CAPTCHA blocking for my scraping script?
- by Surabhil Sergy
I am working on a scraping project which involves getting web data and parsing them for further use. I have been working using PHP and CURL to make scraping scripts which crawls web data and I make use of either PHP Dom or Simple HTML DOM Parser library for these kinds of projects.
On a recent project I encountered some challenges; initially I found the target website blocked my server IP such that the server could not make any successful requests to the site. Understanding these issues as common I bought a set of private proxies and tried to make request calls using them.
Though this could get successful response, I noticed the script is getting some kind of blocks after 2-3 continuous requests. On printing and checking the response I could see a pop-up asking for CAPTCHA validation. I could not see any captcha characters to be entered and it also shows an error “input error: invalid referrer”. On examining the source I could see some Google recaptcha scripts within. I’m stuck at this point and I m not able to execute my script.

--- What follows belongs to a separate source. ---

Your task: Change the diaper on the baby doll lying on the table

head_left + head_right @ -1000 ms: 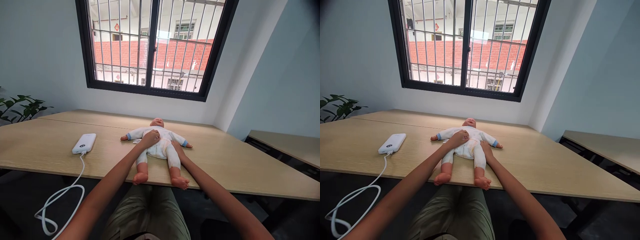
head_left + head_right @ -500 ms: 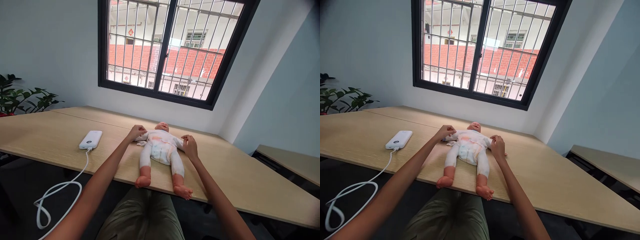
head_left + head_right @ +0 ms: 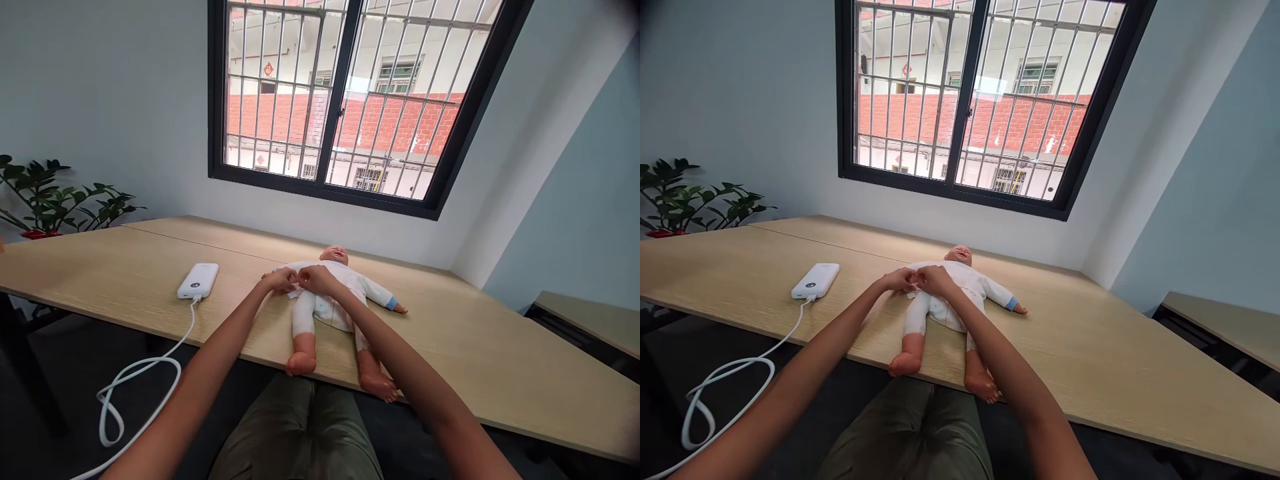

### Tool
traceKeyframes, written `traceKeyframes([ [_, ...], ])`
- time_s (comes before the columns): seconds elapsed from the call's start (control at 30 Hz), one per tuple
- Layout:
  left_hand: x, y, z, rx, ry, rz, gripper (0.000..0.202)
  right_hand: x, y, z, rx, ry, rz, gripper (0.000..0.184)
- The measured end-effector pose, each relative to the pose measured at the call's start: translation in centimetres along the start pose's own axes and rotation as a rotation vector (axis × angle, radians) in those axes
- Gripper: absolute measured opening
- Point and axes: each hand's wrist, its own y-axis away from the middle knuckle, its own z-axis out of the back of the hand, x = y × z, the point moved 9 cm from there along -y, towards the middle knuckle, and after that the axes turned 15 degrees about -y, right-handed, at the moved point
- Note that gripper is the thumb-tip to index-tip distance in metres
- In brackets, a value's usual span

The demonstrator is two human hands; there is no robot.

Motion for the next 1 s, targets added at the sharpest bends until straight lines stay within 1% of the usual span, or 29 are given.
traceKeyframes([
  [0.07,-0.1,0.0,0.2,-0.008,0.074,-0.009,0.023,-0.1,-0.5,-0.8,0.027,0.083,-0.050,0.012],
  [0.13,-0.4,0.0,0.5,-0.018,0.157,-0.029,0.024,-0.1,-0.9,-1.2,0.030,0.117,-0.066,0.013],
  [0.2,-0.8,0.0,0.8,-0.032,0.231,-0.046,0.023,-0.1,-1.2,-1.2,0.012,0.134,-0.076,0.011],
  [0.27,-0.9,0.1,1.2,-0.056,0.309,-0.052,0.022,-0.5,-1.3,-1.1,-0.008,0.158,-0.119,0.010],
  [0.37,-0.2,0.2,1.5,-0.093,0.439,-0.003,0.029,-1.2,-1.3,-1.0,-0.028,0.157,-0.181,0.013],
  [0.5,0.9,0.2,0.4,-0.022,0.562,0.103,0.043,-1.5,-0.9,-0.6,-0.076,0.057,-0.211,0.014],
  [0.6,1.4,0.5,0.0,0.011,0.584,0.157,0.045,-1.6,-0.8,-0.5,-0.100,0.048,-0.219,0.021],
  [0.7,1.5,0.9,0.3,0.021,0.602,0.172,0.050,-2.0,-1.0,-0.7,-0.117,0.122,-0.229,0.025],
  [0.8,1.3,1.2,1.3,0.000,0.651,0.148,0.062,-2.5,-1.2,-1.2,-0.082,0.201,-0.245,0.024],
  [0.9,0.6,1.4,2.1,-0.024,0.779,0.098,0.070,-1.9,-1.1,-1.1,-0.056,0.238,-0.196,0.026],
  [1.0,-0.1,1.6,2.5,-0.035,0.888,0.072,0.071,0.1,-0.4,0.0,-0.112,0.232,-0.065,0.034],
])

My script is used for gathering data and it needs to go through a large number of pages periodically over the site. But in the current scenario I am not able to proceed with my script. I could see there are some options to overcome these captcha issues and scraping these kinds of sites too are common.

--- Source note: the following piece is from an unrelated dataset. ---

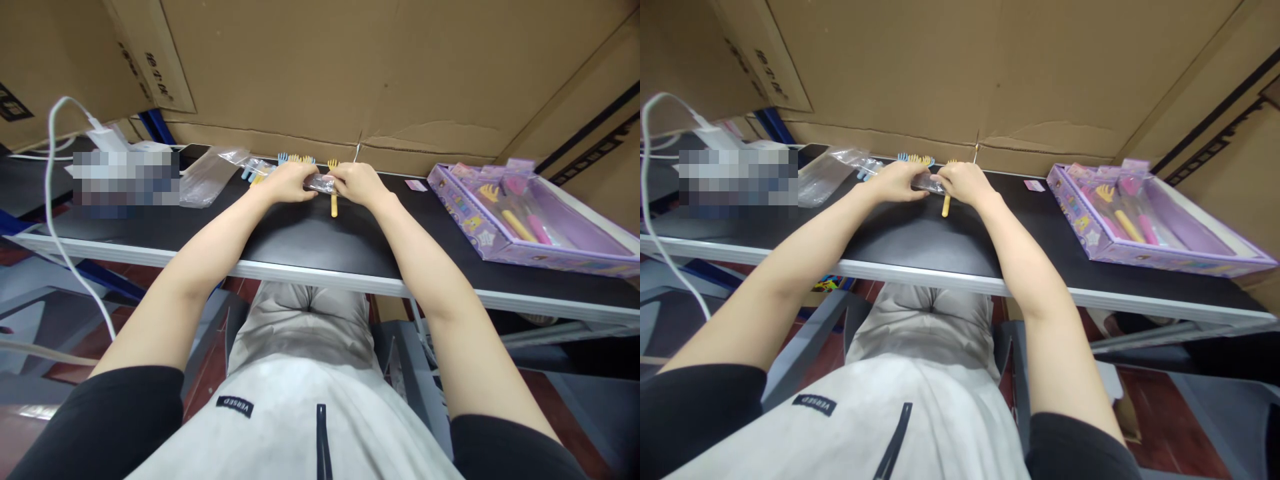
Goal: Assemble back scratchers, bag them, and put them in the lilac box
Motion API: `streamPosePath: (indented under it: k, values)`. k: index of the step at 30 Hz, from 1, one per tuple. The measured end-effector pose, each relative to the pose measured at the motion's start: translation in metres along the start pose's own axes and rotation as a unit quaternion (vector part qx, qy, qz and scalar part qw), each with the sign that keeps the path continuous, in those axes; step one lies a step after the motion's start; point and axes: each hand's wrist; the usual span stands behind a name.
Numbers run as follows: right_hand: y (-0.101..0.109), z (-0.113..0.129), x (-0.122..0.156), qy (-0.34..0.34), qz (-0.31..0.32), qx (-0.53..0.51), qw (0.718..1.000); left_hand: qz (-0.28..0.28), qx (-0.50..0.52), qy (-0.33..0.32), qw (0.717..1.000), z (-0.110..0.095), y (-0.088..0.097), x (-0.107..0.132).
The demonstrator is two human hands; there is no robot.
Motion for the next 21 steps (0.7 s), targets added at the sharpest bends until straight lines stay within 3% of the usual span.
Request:
streamPosePath:
  k: [15, 21]
  values:
    - [-0.002, -0.020, 0.002, -0.032, -0.041, -0.043, 0.998, 0.009, 0.021, 0.102, 0.994, 0.060, 0.017, 0.014]
    - [-0.004, -0.023, 0.001, -0.036, -0.043, -0.048, 0.997, -0.008, 0.027, 0.100, 0.995, 0.055, 0.016, 0.010]
Point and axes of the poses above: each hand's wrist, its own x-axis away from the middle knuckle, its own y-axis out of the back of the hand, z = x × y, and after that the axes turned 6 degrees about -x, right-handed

I have been checking my script performance and responses over last two months. I could see during first month I was able to execute very large number of requests from a single IP and I was able to get results. Later I get an IP block and used private proxies which could get me some results. Later I am facing now with the captcha trouble.

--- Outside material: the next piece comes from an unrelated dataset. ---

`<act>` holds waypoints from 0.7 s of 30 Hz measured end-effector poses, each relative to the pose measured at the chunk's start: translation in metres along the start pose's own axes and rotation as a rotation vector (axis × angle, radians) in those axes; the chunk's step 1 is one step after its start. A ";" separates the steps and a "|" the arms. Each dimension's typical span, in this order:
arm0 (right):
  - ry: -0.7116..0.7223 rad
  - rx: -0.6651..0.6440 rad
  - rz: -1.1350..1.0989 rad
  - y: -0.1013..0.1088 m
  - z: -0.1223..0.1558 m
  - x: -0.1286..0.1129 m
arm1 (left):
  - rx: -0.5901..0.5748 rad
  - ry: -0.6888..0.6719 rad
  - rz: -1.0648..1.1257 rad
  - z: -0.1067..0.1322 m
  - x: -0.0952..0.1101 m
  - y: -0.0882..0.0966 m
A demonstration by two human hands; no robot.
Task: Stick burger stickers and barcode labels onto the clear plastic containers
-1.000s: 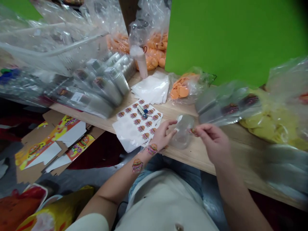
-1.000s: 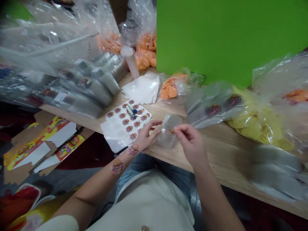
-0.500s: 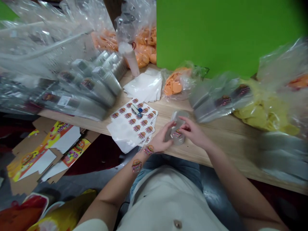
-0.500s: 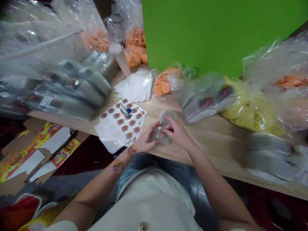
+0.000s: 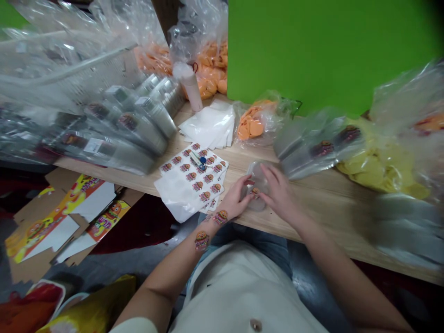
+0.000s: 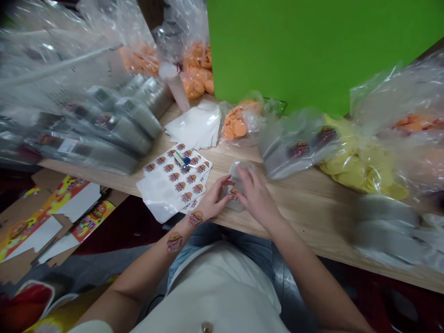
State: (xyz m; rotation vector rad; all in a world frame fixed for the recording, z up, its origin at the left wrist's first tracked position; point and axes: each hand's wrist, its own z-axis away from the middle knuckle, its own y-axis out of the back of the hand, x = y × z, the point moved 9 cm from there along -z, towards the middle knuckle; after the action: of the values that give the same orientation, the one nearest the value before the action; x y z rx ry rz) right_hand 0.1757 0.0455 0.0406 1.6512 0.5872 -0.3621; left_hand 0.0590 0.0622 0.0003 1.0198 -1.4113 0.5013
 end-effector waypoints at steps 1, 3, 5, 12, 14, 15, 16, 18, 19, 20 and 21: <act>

I would appreciate any help or suggestions in this regard.
(Often in this kind of questions I used to get a first comment as, ‘Have you asked for prior permission from the target?’ .I haven’t ,but I know there are many sites doing so to get the details out of sites and target sites may not often give access to them. I respect the legality and scraping etiquettes but I would like to know at what point I stuck and how could I overcome that! )
I could provide any supporting information if needed.